El espíritu de la torre
Palos de Ciego Nº3 -Marzo/2026- Pilar Llamazares

El día 7 de julio de 2024 se cayó la torre de la iglesia de mi pueblo. Fue un fatídico acontecimiento para nuestra localidad, Villaturiel. Salió en todos los periódicos y telediarios a nivel nacional. Era una torre espléndida, nacida en el siglo XXVII, maciza, de barro; parecía robusta, pero estaba herida de muerte. Fallaron los cimientos y posiblemente algunas de las reparaciones que se hicieron. En la torre, además de las campanas, había un reloj que despiadadamente marcaba el paso de nuestras vidas.
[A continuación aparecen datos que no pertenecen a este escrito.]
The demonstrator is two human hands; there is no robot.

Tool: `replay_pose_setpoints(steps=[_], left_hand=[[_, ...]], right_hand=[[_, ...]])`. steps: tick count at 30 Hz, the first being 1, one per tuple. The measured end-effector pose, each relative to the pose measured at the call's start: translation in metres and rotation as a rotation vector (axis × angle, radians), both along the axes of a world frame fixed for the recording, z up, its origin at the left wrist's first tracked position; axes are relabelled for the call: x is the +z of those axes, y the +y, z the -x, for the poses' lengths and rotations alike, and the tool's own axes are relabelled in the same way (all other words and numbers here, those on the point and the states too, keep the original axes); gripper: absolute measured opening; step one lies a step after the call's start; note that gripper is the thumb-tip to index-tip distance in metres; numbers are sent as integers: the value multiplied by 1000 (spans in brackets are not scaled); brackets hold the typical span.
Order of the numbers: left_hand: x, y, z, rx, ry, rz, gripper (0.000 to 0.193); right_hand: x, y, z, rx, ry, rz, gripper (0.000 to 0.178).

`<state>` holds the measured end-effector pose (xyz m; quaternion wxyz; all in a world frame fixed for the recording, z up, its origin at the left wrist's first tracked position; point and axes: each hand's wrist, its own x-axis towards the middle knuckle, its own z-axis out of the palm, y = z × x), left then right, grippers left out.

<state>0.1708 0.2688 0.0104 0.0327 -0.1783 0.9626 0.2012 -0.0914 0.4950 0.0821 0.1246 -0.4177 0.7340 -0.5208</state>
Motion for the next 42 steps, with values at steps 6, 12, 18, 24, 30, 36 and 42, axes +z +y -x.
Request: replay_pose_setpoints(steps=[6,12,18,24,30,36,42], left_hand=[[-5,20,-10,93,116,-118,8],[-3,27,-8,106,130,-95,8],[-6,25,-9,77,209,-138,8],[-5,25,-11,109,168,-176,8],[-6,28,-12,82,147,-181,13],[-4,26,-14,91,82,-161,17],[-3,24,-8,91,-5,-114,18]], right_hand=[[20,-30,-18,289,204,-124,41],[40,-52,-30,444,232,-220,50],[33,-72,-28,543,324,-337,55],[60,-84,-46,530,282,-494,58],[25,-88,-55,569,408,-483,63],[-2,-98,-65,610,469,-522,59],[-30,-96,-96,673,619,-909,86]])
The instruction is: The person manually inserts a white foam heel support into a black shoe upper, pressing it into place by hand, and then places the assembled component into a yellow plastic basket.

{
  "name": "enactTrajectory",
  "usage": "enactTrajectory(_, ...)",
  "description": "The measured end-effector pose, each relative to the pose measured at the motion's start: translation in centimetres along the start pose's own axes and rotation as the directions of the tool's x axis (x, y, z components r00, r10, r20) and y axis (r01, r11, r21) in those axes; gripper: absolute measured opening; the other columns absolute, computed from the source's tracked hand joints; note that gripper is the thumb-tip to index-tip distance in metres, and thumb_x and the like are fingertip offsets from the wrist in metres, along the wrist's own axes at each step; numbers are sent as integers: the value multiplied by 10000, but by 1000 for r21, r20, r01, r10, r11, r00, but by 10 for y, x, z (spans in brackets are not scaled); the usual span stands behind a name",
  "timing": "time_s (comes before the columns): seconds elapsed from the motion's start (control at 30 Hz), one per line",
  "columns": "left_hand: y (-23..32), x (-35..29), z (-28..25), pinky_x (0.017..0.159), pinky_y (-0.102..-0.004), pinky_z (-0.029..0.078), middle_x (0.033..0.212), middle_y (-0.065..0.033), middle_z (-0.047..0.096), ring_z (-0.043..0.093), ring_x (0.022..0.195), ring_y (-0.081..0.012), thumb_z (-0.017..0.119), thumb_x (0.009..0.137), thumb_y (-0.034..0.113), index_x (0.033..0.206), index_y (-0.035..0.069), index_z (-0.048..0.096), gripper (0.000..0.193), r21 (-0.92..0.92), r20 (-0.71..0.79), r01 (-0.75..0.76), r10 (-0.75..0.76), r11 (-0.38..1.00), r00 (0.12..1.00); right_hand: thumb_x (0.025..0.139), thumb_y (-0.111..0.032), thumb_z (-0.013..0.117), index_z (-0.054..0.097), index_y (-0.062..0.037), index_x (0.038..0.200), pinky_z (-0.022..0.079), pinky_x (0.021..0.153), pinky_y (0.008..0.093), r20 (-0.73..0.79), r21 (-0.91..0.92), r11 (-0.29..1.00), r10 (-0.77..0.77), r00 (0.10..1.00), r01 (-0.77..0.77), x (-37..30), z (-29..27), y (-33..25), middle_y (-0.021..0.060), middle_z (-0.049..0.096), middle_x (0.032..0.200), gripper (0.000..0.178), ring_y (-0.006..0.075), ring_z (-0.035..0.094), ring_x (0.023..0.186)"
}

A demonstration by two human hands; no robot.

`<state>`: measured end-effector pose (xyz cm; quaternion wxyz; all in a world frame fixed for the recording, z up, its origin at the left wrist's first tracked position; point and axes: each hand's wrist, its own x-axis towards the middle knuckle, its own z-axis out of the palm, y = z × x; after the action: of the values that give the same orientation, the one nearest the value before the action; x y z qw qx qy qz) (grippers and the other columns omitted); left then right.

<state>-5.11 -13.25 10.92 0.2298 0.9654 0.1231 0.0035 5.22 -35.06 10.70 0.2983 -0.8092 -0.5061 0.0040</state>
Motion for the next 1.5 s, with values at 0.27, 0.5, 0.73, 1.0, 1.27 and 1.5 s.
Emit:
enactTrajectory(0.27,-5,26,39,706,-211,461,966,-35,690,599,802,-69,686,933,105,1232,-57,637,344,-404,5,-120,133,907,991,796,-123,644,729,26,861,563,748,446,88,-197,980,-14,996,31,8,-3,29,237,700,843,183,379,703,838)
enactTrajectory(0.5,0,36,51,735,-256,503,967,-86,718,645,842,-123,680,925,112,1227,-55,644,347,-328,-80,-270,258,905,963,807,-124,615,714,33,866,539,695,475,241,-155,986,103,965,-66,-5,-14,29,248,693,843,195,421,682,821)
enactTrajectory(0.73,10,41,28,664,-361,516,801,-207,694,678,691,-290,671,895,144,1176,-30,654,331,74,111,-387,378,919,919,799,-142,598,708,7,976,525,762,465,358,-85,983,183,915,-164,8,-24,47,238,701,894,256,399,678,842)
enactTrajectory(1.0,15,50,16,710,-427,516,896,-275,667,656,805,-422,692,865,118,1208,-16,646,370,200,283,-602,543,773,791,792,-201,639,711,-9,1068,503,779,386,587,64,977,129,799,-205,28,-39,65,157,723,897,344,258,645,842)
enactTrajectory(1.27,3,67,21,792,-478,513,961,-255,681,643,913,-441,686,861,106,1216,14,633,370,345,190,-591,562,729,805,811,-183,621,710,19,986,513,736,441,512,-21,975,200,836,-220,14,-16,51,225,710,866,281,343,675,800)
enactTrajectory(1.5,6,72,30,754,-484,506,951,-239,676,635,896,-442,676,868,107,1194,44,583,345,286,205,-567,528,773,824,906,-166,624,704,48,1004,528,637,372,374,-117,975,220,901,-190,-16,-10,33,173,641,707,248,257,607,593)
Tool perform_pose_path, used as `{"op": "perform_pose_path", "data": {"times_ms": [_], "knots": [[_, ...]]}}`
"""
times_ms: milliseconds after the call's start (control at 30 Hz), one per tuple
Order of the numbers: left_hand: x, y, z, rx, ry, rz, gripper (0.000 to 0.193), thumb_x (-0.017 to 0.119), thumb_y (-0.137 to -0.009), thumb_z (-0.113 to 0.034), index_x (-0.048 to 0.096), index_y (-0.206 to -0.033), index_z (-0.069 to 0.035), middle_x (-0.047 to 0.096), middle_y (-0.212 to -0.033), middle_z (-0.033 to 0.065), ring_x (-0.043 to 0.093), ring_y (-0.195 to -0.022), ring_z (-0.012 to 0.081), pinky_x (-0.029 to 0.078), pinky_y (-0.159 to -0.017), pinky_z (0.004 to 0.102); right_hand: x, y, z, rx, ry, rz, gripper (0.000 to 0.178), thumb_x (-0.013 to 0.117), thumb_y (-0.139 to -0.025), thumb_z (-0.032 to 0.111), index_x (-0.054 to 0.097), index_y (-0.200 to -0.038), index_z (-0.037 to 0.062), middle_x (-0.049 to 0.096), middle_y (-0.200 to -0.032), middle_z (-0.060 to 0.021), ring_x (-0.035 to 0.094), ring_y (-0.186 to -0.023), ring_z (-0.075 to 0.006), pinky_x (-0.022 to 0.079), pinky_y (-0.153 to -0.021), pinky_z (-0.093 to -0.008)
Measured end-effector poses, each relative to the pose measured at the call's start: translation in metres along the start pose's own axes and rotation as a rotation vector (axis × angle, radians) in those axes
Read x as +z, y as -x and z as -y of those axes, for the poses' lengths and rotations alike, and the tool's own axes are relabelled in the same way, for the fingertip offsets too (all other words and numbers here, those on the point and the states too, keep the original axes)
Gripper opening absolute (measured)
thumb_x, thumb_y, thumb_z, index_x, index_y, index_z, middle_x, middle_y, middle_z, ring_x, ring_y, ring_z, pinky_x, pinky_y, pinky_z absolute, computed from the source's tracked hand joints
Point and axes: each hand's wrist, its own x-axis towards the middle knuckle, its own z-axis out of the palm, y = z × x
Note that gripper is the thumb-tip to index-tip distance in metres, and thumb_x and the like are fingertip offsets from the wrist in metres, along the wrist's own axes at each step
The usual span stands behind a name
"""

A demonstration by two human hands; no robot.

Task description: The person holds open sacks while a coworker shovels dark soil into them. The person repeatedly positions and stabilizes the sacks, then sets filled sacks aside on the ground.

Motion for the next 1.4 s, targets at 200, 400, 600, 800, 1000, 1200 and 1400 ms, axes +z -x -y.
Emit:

Ahí estaba la misma torre que había visto crecer y morir a mis padres, a mis bisabuelos, a otros antepasados más lejanos, pero siguiendo la línea de sucesión no verán mis nietos. Aquel nefasto día todos los vecinos nos dimos cuenta de que, además de tener muchas cosas en común, también compartíamos la vista de la torre desde distintos ángulos. Ella sí que fue testigo de cómo ha cambiado la vida en los últimos 30 años y cómo la despoblación se ha apoderado de la localidad. Creo que sus campanas habrán llorado en silencio tanta pérdida y tanto abandono.
Este año de 2025, en primavera vino el excelentísimo obispo a decir misa, a pulsar la opinión del pueblo y a contarnos lo importante que era tener el espíritu de la torre en nuestras mentes y que él lo había sentido nada más entrar en el recinto de la iglesia.
Yo no tengo esa sensibilidad para ver el espíritu de la torre y mucha gente del pueblo tampoco. Estamos esperando la respuesta del obispado para ver qué solución aportan. Con la iglesia hemos topado, pero nosotros, con nuestra inocencia, rezamos para que haya una torre que reemplace a la antigua y que acabe de una vez con el espíritu de la torre.